JR Vansant is an eleven year old schoolboy who manages to build an enormous economic empire - using his school's public phone booth. JR's empire touches on everyone in the novel and most of them become entangled in it: especially as the paper that documents JR's empire needs to be stored. Everyone spends a great deal of their time thinking or dreaming about money: desiring money; obtaining money and worrying about a lack of money. Money is no longer simply a medium of exchange, in a world in which almost every aspect of life and feeling is commodified, money is an object of desire in its own right. JR's empire grows like a particularly aggressive form of cancer, the size and spread of which becomes apparent to the reader through the conversations, letters and telephone calls that make up the bulk of the novel.

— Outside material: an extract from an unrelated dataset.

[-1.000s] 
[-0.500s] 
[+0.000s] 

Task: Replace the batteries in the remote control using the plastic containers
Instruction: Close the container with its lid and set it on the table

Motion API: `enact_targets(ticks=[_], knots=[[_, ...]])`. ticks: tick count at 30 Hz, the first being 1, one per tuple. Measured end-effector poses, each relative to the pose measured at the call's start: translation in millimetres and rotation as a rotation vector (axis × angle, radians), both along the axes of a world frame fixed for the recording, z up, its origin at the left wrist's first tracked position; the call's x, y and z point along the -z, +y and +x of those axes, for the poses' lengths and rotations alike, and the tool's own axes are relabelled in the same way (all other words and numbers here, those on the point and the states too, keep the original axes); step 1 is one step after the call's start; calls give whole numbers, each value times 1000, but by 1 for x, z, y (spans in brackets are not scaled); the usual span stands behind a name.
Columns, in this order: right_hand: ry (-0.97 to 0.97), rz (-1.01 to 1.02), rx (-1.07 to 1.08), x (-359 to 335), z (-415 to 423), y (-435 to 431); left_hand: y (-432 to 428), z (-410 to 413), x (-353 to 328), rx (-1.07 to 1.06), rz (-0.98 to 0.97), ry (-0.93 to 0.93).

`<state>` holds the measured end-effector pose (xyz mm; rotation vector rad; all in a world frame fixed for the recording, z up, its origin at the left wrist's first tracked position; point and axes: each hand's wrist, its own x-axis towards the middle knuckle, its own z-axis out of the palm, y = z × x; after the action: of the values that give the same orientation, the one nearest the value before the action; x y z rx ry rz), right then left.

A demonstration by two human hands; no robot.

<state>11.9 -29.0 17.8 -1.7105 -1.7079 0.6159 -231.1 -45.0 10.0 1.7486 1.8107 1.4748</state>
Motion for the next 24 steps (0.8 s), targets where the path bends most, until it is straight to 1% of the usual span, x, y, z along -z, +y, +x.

`Is it my fault if I do something first which if I don't do it somebody else is going to do it anyway?'

JR is surrounded by musicians, teachers, and writers - but we see little that is positive or truly creative in their influence. Creativity is subservient to money; aesthetic values have no place in a world where everything is assigned a monetary value. Can such a world be sustained? Should it be? Surely there is a place for Edward Bast? And for Wagner? Both Nordic gods and stock markets can crash. The glory of the gods is only an illusion.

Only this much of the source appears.